### What you need to do
The answer is the data repeated in full, with no pictures included.

### Given information ###

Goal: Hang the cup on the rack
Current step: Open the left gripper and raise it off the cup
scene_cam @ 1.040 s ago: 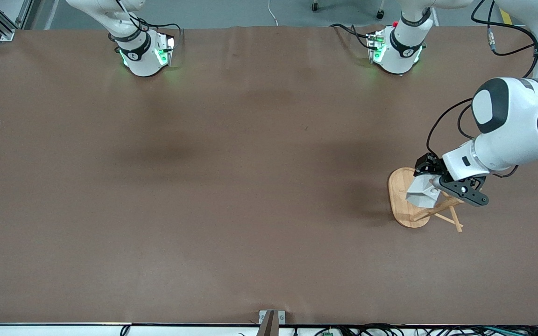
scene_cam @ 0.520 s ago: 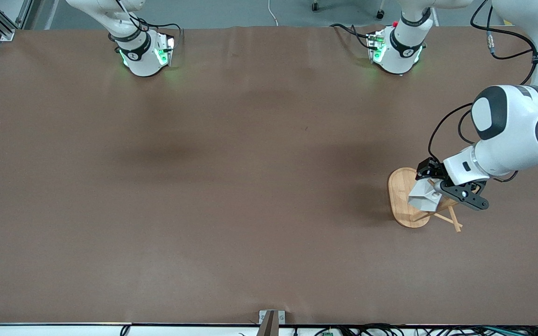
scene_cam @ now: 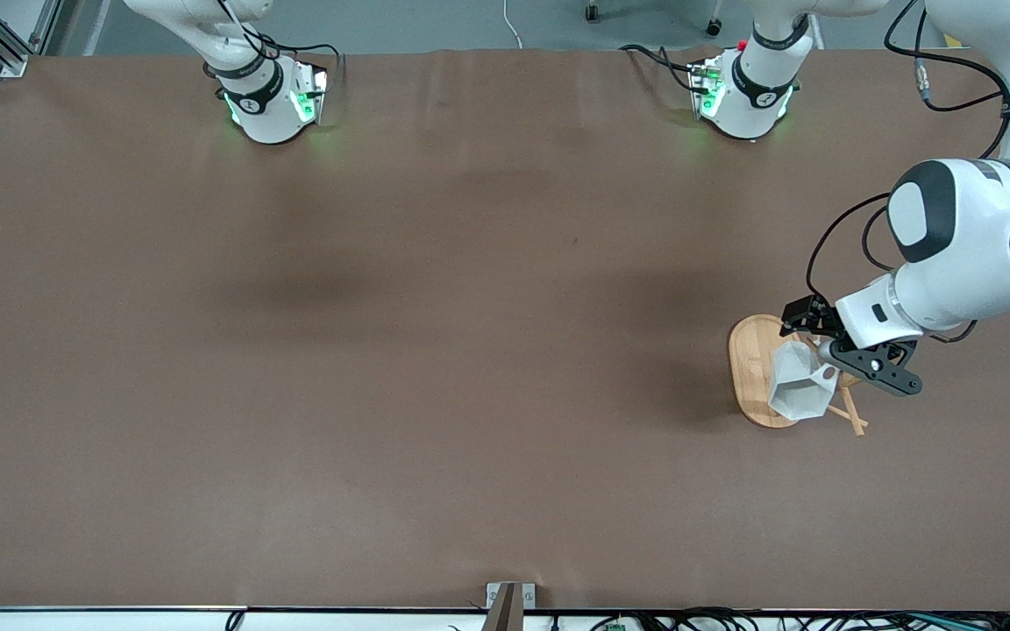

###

### Solution for this task
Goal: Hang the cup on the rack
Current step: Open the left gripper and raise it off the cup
scene_cam @ 1.040 s ago: 
scene_cam @ 0.520 s ago: 
scene_cam @ now: 

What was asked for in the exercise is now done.